---------- Working data

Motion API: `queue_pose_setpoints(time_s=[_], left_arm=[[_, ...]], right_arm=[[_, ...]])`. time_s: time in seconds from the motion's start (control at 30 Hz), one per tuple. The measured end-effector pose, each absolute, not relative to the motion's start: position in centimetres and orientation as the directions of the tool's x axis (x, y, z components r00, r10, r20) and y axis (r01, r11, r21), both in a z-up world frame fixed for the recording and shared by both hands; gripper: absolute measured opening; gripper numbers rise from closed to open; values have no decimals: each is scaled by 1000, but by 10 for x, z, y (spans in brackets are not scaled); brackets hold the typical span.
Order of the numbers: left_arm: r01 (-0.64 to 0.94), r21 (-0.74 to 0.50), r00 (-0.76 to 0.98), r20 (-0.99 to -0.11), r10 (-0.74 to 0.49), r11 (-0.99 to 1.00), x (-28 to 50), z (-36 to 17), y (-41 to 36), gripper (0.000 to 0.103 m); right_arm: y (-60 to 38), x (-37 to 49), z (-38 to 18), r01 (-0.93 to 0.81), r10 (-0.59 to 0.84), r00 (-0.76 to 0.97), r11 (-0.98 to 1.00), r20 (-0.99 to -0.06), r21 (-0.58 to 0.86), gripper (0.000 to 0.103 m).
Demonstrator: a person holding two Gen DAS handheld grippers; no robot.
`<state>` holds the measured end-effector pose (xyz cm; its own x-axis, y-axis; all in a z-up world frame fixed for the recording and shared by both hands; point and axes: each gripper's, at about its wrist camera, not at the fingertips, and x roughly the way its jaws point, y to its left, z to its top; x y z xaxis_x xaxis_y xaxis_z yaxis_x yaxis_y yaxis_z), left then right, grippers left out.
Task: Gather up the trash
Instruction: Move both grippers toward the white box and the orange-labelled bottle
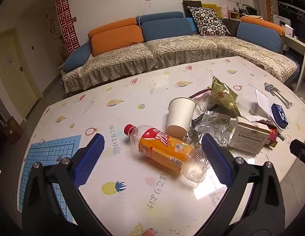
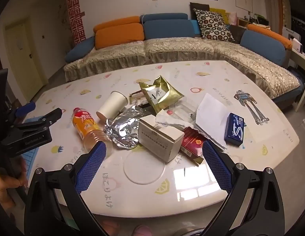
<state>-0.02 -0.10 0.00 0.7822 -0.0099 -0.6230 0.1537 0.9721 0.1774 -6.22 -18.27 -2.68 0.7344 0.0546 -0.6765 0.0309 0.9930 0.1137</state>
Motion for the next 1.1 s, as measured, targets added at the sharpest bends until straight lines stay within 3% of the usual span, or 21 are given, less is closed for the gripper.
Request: queue_pose_setpoints(time_s=[0.77, 1.1], left_arm=[[158, 159, 694, -720, 5, 975, 13, -43, 10, 96], [184, 99, 643, -765, -44, 978, 18, -57, 3, 96]], right_arm=[[-181, -47, -52, -3, 67, 702, 996, -709, 91, 97], [-187, -27, -64, -41, 92, 695, 995, -713, 89, 97]])
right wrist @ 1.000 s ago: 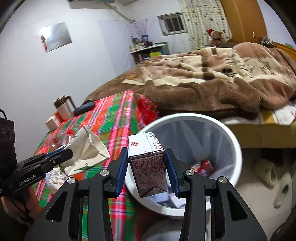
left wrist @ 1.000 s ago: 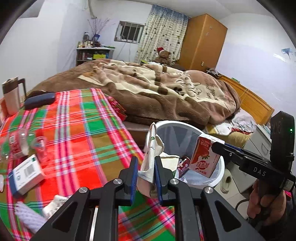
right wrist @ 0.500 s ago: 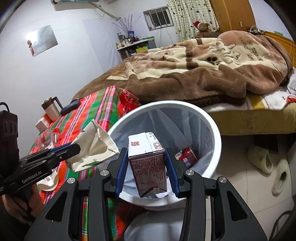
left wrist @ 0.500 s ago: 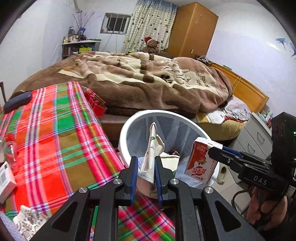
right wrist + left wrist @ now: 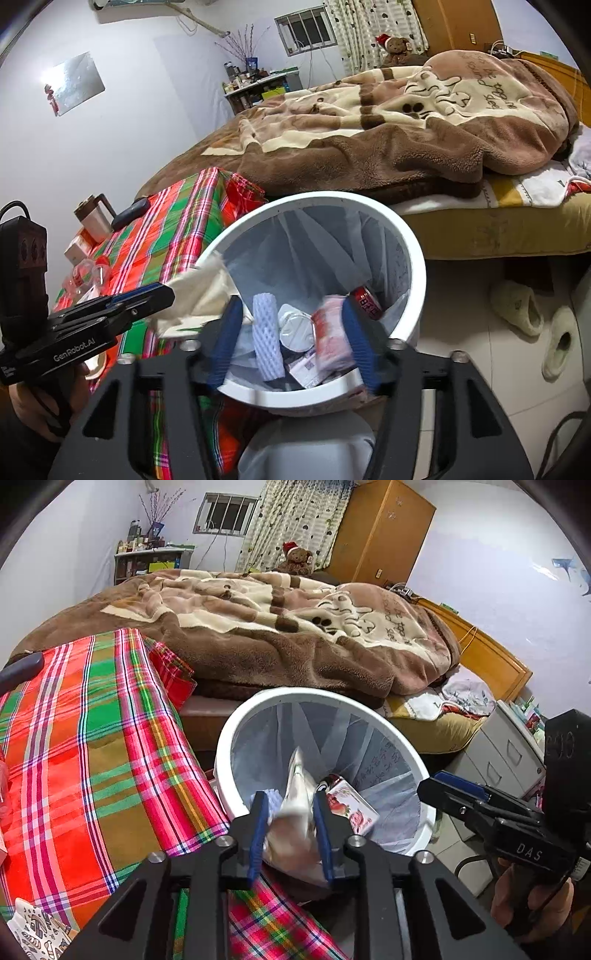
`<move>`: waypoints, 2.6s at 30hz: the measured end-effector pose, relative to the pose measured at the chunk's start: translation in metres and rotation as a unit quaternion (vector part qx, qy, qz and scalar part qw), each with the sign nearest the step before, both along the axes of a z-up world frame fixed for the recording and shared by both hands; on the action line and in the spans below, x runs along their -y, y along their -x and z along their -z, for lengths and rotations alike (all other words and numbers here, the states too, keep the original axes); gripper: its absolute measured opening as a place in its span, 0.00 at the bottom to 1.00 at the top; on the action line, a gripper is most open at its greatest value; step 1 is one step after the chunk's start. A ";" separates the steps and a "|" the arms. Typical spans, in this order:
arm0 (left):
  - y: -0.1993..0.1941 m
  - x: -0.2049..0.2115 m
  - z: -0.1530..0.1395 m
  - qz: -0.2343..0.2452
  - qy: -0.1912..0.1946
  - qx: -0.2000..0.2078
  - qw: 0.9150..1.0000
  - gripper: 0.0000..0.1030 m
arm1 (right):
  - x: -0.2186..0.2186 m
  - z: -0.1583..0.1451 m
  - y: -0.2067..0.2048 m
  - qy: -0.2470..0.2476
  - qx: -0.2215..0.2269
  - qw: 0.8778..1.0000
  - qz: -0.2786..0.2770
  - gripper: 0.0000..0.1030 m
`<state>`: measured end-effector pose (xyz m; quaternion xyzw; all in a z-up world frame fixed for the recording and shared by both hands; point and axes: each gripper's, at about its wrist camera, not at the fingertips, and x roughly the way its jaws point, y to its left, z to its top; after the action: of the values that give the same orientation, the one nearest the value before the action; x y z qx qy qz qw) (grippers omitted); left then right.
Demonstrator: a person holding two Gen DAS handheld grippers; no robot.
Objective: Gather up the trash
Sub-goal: 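Carry the wrapper and carton over the white bin and open both tools, then move both open tools back over the plaid table toward the remaining trash, then grasp the blue-white medicine box with the left tool while the right tool grasps the printed paper cup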
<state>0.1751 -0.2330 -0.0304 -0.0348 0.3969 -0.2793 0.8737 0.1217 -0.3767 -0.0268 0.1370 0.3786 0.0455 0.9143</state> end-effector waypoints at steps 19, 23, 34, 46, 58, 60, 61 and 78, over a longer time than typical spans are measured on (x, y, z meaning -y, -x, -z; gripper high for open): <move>0.030 -0.053 -0.024 -0.044 0.018 0.024 0.999 0.33 | -0.035 -0.016 0.005 -0.005 0.034 0.998 -0.059 0.57; 0.040 -0.071 -0.027 -0.061 0.018 0.032 0.997 0.33 | -0.047 -0.016 0.004 -0.006 0.040 0.996 -0.078 0.60; 0.065 -0.108 -0.033 -0.099 0.009 0.051 0.994 0.33 | -0.078 -0.018 0.010 -0.002 0.029 0.993 -0.119 0.61; 0.091 -0.167 -0.027 -0.170 -0.005 0.054 0.984 0.33 | -0.113 -0.019 0.017 -0.009 0.019 0.985 -0.170 0.61; 0.111 -0.229 -0.020 -0.242 -0.009 0.048 0.969 0.33 | -0.153 -0.021 0.022 -0.002 0.020 0.973 -0.228 0.60; 0.113 -0.236 -0.019 -0.250 -0.008 0.047 0.967 0.33 | -0.160 -0.021 0.022 -0.002 0.018 0.971 -0.238 0.60; 0.114 -0.239 -0.019 -0.253 -0.008 0.047 0.966 0.33 | -0.163 -0.020 0.023 -0.001 0.018 0.970 -0.243 0.59; 0.110 -0.285 -0.012 -0.298 -0.013 0.037 0.954 0.33 | -0.228 0.006 0.012 0.020 -0.023 0.944 -0.330 0.48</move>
<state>0.0649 0.0519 -0.0188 -0.1295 0.3397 -0.0022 0.9316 0.1093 -0.1491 -0.0325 -0.0125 0.4241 0.3339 0.8417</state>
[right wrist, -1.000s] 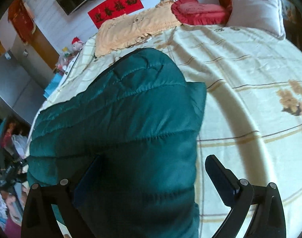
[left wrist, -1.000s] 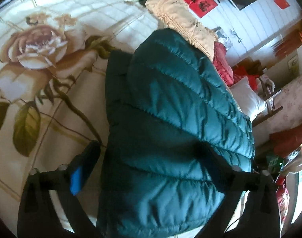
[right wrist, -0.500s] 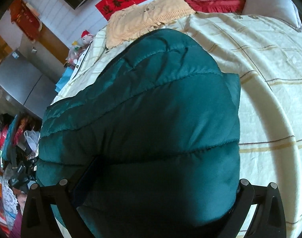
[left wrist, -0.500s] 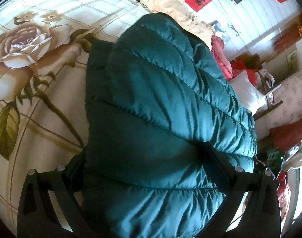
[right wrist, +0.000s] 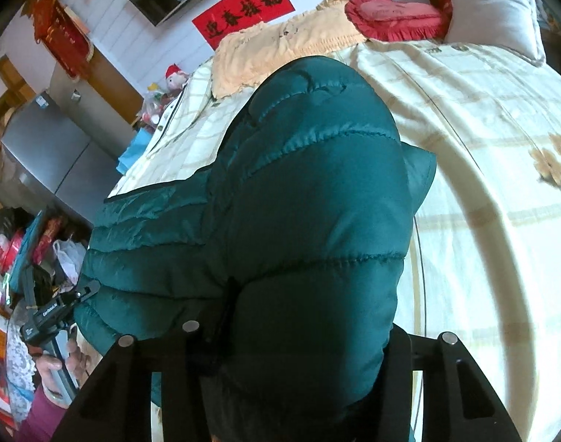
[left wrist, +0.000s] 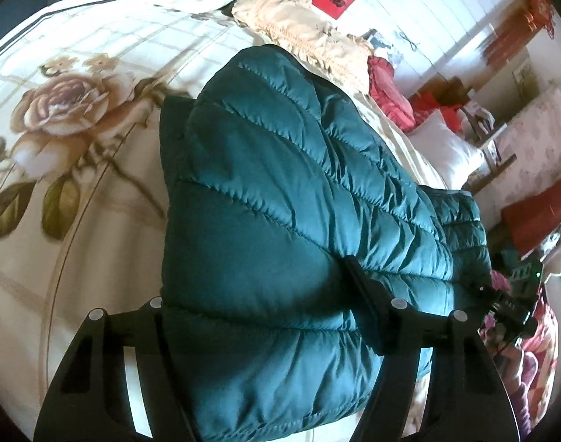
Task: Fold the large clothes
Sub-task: 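Press the folded green jacket down onto the bedspread with both tools, then open both tools and pull them back from the folded jacket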
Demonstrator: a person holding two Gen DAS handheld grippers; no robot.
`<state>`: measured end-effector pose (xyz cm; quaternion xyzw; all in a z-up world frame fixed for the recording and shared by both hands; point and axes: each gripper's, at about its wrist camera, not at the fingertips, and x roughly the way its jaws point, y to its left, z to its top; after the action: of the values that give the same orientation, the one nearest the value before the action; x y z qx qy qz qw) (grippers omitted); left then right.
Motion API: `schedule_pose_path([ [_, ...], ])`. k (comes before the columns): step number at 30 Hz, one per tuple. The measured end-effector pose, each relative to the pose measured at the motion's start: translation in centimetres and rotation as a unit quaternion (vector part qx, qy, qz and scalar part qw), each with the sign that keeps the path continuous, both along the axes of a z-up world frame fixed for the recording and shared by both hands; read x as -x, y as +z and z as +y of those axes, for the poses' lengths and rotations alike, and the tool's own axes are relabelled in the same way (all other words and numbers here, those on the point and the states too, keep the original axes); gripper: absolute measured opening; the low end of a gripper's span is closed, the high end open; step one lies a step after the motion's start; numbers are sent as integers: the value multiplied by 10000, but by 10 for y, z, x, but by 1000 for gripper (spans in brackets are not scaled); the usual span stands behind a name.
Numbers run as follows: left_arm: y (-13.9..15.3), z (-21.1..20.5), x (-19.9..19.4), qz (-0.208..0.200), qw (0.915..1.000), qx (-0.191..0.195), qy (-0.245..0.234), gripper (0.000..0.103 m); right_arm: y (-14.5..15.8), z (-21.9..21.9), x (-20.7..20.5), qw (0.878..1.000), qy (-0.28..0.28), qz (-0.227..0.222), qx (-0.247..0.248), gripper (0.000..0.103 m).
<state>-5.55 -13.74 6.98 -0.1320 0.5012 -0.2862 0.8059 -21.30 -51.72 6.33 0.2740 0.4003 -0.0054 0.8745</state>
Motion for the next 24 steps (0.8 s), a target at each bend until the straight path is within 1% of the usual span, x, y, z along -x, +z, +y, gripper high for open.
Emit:
schedule_pose_path([
  [3, 1, 11, 20, 83, 9999, -38, -72, 69, 2, 9, 24, 9998, 15, 120, -138, 48],
  [7, -1, 21, 40, 179, 9996, -141, -154, 69, 3, 24, 52, 9995, 55, 277, -152, 48],
  [8, -4, 23, 43, 218, 9995, -153, -153, 70, 3, 27, 55, 9994, 30, 321, -116, 52],
  [9, -7, 25, 45, 244, 9995, -152, -137, 72, 2, 28, 60, 9993, -35, 369, -23, 59],
  [10, -10, 27, 46, 245, 9996, -142, -96, 77, -1, 29, 64, 9990, -127, 419, 131, 62],
  [11, -12, 28, 46, 242, 9996, -126, -64, 79, -4, 31, 64, 9985, -196, 455, 214, 68],
  [12, -15, 29, 45, 268, 9996, -84, 4, 84, -10, 30, 65, 9979, -290, 495, 298, 76],
  [14, -19, 32, 45, 345, 9994, 7, 81, 85, -17, 26, 66, 9970, -467, 493, 365, 87],
  [16, -16, 36, 49, 371, 9992, -12, 134, 85, -19, 23, 71, 9970, -609, 460, 150, 87],
  [17, -13, 38, 51, 351, 9993, -45, 152, 85, -18, 22, 74, 9966, -680, 442, 111, 87],
  [20, 0, 44, 61, 138, 9994, -206, 228, 85, -4, 23, 86, 9956, -805, 346, 323, 87],
  [24, 19, 50, 79, -391, 9972, -538, 355, 85, 17, 32, 106, 9934, -892, 187, 699, 87],
])
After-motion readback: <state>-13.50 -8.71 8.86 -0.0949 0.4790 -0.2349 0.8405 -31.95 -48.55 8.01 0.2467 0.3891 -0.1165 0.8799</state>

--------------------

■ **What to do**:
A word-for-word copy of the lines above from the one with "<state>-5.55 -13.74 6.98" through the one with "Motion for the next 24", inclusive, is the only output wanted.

■ **Answer box**:
<state>-5.55 -13.74 6.98 -0.1320 0.5012 -0.2862 0.8059 -21.30 -51.72 6.33 0.2740 0.4003 -0.0054 0.8745</state>
Motion for the next 24 steps (0.8 s), a target at each bend until the straight path is within 1% of the usual span, x, y, z along -x, +z, +y, gripper high for open.

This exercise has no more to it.